Ergebnisanalyse
Die erhaltenen Ergebnisse waren nicht so toll.
Target | Modell | Alignment- methode | RMS-Wert | Energiekurve | Ergebnisanalyse |
T0134 | 1E42 | Sequenz-Struktur | 10.17 |  | Trotz der Ähnlichkeit des Modells zur vorhergesagten Struktur (RMS-Wert), ist diese besonders im vorderen und mittleren Sequenzbereich sehr instabil (Energiekurve von Prosa > 0). |
T0142 | 1AKO | Sequenz-Struktur | 12.04 |  | Nur für den Sequenzbereich von ca. 150 bis 225 wurde ein stabiles Energieniveau der vorhergesagte Struktur berechnet. |
T0142 | ? | Sekundär- strukturen | ? | ? | Es wurden keine Sequenz- und keine Strukturhomologen gefunden. |
T0157 | 1HJR | Sequenz-Struktur | 11.46 |  | Neben dem mässigen RMS-Wert verdeutlicht vor allem die Energiekurve die geringe Signifikanz der vorhergesagten Struktur. |
T0163 | 1EL5 | Sequenz-Sequenz | 8.49 |  | Das aus dem Sequenzalignment erhaltene Modell ermöglicht die sehr gute Vorhersage der Tertiärstruktur in einzelnen Sequenzfragmenten (ca. 150 - 225 und 320 - 369), während die vorhergesagte Struktur in anderen Fragmenten aufgrund des Energieniveaus unglaubwürdig ist. |
Für die Targets T0163 und T0166 existierten zur Zeit der Bearbeitung bereits Strukturvorhersagen in den Proteindatenbanken.

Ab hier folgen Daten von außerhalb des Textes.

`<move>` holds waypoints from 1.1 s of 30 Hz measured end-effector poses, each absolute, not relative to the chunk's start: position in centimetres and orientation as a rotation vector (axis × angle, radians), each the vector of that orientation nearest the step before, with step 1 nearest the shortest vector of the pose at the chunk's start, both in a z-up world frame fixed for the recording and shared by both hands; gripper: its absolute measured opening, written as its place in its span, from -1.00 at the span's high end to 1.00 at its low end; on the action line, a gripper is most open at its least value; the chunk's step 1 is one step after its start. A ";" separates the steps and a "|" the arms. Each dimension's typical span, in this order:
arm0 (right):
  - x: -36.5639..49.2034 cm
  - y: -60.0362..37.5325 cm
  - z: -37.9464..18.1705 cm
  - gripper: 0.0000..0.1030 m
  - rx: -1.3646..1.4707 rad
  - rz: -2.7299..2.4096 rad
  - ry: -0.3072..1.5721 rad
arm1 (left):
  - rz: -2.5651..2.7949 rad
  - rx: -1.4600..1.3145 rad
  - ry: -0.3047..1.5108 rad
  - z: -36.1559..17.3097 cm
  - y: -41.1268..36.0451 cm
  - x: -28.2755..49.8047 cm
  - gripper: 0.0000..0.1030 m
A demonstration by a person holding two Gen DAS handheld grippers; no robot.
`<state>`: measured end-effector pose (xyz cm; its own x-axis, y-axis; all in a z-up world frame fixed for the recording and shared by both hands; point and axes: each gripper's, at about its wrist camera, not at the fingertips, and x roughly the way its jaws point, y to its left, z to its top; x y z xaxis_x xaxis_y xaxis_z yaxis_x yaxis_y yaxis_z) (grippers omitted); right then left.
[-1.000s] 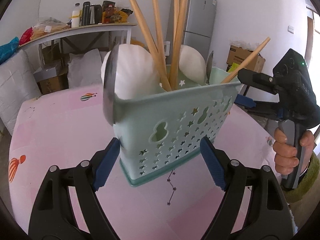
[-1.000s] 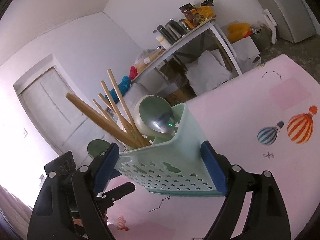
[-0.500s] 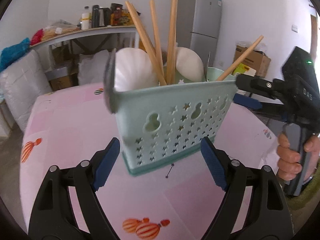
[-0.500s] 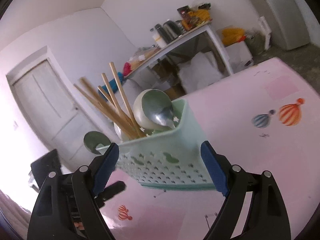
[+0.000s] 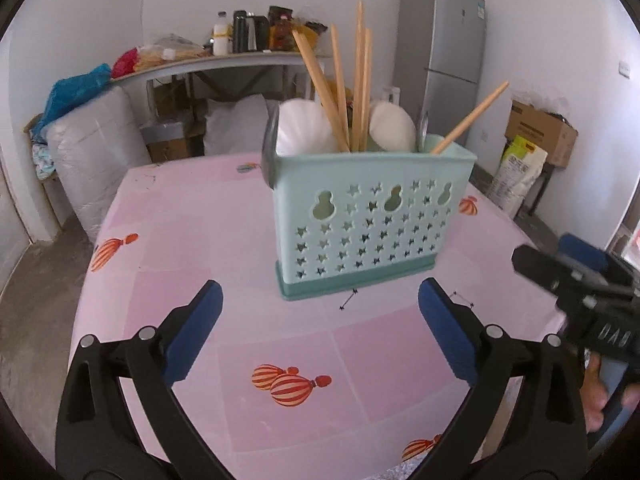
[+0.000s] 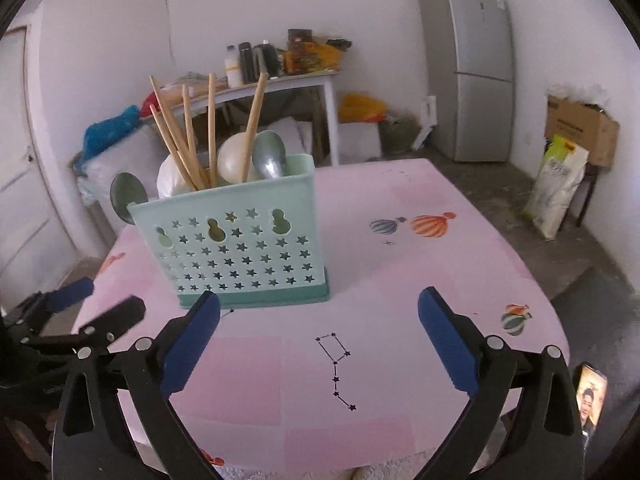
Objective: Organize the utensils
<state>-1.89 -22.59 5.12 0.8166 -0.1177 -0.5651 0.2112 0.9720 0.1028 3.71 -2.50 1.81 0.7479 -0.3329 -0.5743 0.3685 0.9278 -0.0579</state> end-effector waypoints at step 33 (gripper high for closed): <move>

Um die Glaubwürdigkeit unserer Vorgehensweise zur Strukturvorhersage zu testen, haben wir für das Target T0163 das zweitbeste Sequenzalignment als Modell genutzt.
Ausblick
Die erhaltenen Ergebnisse sind geeignet um in kleineren Sequenzfragmenten unserer Targetproteine nach bekannten Strukturen zu suchen. Dabei gibt vor allem die mit Prosa berechnete Energiekurve Hinweise darüber, für welche Sequenzfragmenten neue Modelle erstellt werden müssen.